Arkansas legislators are making headway on their quest to ease telemedicine restrictions in the state.
The State Senate Public Health, Welfare and Labor Committee voted in favor of recommending a “do pass” for Senate Bill 146, which is authored by committee chairperson Sen. Cecile Bledsoe and proposes a change in doctor-patient relationship establishment requirements in a 2015 telemedicine bill, Arkansas' Southwest Times Record reports.The bill now moves to the full Senate.
As it now stands, a healthcare professional must strike up a professional relationship with a patient in specific ways before they can provide telemedicine services: either meet with the would-be patient in person, or via audio and visual technology, during which the patient must be at a designated “originating site” that is a licensed healthcare facility.
Senate Bill 146 proposes to change that stipulation so the originating site is wherever the patient happens to be at that time, and also expands the definition of what is considered telemedicine.
“It expands to include all types of electronic information and communication technology,” Bledsoe told Arkansas NPR affiliate KUAF. “You can even use your iPhone.”
The bill also puts forth that telemedicine visits should be covered by health insurance “on the same basis as the health benefit plan provides coverage and reimbursement for health services provided in person.”
Proponents of the bill, which include medical and hospital associations, posit that it will greatly expand service to those living in rural areas of the state, or who are unable to regularly visit a doctor.
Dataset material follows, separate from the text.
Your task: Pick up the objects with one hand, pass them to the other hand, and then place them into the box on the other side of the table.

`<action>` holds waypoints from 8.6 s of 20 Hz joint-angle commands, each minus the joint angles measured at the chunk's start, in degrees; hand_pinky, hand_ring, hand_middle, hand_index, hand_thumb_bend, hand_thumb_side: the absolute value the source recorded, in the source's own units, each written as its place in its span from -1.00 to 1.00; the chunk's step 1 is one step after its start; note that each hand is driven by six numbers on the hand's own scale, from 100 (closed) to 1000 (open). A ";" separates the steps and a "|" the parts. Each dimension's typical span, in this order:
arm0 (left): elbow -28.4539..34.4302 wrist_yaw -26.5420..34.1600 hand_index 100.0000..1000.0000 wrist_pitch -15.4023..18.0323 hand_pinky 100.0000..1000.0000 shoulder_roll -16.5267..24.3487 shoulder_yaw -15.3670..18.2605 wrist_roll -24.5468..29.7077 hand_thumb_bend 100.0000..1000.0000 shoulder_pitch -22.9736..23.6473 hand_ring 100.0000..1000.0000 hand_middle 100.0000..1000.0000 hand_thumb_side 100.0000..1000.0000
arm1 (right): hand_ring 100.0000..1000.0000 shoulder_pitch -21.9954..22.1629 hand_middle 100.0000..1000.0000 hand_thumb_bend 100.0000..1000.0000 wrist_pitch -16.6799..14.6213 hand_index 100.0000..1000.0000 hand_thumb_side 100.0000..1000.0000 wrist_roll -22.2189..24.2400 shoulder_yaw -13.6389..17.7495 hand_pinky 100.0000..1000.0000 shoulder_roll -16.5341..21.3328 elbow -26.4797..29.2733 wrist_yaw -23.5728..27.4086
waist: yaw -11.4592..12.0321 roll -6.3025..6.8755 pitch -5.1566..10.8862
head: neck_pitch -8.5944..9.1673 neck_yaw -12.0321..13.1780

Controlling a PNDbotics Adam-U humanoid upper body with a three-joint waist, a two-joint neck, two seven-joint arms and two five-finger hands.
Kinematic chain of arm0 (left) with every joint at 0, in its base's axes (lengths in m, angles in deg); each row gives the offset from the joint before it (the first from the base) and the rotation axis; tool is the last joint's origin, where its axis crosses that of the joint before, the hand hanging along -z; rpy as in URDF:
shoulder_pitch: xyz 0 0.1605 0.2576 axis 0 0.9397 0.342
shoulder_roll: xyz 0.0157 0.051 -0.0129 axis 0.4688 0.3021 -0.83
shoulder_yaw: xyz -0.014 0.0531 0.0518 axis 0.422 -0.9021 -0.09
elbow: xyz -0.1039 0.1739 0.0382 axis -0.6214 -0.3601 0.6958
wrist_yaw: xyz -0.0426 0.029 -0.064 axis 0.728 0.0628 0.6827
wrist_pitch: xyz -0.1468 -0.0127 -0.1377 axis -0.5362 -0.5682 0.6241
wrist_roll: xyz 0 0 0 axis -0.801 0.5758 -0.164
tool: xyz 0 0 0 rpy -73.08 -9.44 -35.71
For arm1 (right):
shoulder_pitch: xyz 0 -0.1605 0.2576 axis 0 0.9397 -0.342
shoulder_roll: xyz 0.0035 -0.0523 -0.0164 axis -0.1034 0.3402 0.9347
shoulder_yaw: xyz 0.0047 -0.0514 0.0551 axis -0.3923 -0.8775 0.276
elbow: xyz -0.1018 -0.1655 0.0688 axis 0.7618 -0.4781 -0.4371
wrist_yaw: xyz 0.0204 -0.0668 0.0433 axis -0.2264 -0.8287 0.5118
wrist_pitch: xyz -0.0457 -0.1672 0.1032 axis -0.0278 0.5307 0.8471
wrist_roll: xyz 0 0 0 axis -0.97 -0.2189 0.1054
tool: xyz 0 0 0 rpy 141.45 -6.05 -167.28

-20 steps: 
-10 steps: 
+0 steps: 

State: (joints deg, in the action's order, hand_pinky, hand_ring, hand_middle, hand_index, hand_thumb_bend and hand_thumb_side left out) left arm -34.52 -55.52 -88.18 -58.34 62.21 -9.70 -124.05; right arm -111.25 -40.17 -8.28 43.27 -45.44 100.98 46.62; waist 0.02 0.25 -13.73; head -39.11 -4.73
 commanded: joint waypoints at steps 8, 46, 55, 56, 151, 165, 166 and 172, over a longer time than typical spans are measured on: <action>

Indeed, it would get Arkansas, which lags behind the rest of the country in telemedicine access, closer to allowing the full scope of telehealth offerings, but opponents point out that notably absent from the bill is a provision to require parental authorization of telemedicine services for children in schools.
“You’re writing a law that’s going to go in the statute that doesn’t even say anything about the parent or the guardian giving consent,” KUAF reported Democratic Senator Stephanie Flowers as saying. “Some parents object to some things, procedures that might go against their religious beliefs. I think the parent certainly ought to be mentioned.”
Progress on the telemedicine front may be inching along in Arkansas, but it is getting there: In October, the state’s Medical Board unanimously passed requirements allowing doctors to examine patients from afar through audio and visual technology. This followed a holdup from August when the state passed one medical board rule to expand telehealth services, but rejected a second that changed requirements for doctors’ use of telemedicine. When the regulations passed in October, the American Telemedicine Association said the Arkansas Board of Medicine had “finally joined the ranks of every other medical board in the country.”